REQUIREMENT: Write out each line of the entries below that holds the word "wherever".

--- EXERCISE MATERIAL Enclosed Below ---

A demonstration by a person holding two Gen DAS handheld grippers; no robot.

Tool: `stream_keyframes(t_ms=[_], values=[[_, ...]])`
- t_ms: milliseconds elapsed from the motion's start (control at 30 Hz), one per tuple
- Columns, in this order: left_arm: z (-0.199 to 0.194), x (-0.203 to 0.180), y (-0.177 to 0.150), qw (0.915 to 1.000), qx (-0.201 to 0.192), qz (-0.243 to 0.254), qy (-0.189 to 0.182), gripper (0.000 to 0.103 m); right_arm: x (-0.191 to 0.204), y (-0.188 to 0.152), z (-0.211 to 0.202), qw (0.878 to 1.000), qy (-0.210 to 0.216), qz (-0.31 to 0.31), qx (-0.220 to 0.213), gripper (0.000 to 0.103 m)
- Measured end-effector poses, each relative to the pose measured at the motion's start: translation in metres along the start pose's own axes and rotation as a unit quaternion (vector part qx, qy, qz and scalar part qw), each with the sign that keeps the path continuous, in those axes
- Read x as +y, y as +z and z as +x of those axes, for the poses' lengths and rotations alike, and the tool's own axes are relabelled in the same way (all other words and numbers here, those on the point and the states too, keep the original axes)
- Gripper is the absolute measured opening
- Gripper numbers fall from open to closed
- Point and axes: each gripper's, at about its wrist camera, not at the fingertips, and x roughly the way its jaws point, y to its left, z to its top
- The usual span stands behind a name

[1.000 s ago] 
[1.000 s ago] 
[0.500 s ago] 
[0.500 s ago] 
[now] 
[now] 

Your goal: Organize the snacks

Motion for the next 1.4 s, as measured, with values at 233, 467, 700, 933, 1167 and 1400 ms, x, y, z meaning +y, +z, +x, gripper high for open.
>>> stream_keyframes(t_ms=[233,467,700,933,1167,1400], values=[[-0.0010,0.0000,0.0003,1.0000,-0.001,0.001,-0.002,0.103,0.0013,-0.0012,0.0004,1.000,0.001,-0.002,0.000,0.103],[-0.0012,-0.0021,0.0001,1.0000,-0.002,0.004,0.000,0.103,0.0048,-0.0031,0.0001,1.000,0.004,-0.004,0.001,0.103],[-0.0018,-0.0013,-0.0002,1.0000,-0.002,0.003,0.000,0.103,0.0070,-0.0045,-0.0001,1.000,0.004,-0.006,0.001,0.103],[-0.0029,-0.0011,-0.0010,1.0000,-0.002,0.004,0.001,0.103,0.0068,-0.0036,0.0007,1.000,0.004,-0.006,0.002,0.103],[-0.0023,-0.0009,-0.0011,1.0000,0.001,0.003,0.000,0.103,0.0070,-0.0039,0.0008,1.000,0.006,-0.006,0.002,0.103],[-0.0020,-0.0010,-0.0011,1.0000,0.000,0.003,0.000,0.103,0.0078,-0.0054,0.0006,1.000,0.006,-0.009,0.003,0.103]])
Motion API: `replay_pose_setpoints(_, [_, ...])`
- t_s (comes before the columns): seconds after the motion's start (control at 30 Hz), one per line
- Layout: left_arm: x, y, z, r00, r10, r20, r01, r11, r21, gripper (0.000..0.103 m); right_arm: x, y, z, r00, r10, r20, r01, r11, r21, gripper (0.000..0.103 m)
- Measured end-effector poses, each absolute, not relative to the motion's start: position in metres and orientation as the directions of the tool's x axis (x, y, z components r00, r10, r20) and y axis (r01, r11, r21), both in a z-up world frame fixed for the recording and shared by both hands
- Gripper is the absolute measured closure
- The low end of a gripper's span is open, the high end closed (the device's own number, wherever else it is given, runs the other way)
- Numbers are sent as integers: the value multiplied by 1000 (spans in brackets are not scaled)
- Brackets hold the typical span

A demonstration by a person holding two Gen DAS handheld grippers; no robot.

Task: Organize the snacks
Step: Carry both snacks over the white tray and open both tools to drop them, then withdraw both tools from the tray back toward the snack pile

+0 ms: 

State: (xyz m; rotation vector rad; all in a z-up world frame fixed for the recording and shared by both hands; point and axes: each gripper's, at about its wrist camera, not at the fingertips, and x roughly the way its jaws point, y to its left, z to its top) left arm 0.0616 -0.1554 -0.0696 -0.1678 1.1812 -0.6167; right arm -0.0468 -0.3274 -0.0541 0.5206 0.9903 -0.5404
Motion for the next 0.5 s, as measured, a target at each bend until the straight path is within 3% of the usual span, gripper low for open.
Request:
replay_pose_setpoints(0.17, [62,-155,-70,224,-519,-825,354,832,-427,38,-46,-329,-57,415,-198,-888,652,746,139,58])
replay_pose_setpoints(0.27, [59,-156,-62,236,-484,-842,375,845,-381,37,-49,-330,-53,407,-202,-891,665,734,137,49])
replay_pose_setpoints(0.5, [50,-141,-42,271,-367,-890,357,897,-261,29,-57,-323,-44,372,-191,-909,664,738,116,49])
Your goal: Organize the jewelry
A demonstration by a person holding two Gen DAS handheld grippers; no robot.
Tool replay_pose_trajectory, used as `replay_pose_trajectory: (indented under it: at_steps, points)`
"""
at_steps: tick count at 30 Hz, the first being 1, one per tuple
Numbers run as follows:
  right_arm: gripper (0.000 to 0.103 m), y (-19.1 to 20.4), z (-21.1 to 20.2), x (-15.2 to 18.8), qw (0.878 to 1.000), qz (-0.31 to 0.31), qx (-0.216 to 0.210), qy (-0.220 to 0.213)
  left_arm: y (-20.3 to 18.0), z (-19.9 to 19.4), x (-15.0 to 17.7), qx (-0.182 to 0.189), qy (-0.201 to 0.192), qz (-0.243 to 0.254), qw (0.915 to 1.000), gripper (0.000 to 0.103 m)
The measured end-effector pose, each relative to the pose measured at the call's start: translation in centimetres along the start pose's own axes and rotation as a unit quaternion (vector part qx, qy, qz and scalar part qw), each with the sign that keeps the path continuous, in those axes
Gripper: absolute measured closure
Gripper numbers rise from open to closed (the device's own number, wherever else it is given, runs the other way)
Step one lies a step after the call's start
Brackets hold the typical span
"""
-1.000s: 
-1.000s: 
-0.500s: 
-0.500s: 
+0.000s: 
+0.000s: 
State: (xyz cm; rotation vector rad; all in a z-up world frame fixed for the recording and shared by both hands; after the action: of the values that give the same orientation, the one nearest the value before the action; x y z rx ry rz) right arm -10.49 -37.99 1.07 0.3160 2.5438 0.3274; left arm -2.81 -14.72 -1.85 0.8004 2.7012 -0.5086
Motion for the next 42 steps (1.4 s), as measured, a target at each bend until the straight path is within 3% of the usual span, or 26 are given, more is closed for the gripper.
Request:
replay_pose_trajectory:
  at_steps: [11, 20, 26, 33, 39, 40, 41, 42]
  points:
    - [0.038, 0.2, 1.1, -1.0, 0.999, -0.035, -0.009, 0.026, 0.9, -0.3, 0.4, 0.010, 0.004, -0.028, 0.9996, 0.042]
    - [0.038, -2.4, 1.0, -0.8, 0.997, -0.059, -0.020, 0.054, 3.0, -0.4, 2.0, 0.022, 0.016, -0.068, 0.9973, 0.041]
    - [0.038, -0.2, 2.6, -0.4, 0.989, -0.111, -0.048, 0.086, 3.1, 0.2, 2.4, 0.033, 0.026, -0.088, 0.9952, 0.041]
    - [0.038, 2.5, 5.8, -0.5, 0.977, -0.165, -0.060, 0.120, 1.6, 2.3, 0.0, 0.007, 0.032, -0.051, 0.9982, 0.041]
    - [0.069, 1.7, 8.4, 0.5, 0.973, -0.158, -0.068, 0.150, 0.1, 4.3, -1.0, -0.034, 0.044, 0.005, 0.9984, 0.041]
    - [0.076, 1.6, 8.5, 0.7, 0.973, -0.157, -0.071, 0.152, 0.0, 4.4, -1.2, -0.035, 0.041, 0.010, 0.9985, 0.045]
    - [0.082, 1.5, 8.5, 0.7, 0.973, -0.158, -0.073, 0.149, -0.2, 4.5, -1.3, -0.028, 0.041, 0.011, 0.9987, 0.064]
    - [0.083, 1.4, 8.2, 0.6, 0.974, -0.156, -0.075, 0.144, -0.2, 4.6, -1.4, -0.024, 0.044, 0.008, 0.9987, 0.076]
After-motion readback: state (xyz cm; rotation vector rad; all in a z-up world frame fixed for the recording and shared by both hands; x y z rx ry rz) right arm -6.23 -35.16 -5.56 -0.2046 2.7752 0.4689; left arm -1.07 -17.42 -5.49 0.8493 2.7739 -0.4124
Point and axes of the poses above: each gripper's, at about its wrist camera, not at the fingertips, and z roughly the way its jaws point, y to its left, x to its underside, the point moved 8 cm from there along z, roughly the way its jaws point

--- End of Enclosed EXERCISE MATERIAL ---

PROBLEM SOLUTION:
- The low end of a gripper's span is open, the high end closed (the device's own number, wherever else it is given, runs the other way)
Gripper numbers rise from open to closed (the device's own number, wherever else it is given, runs the other way)

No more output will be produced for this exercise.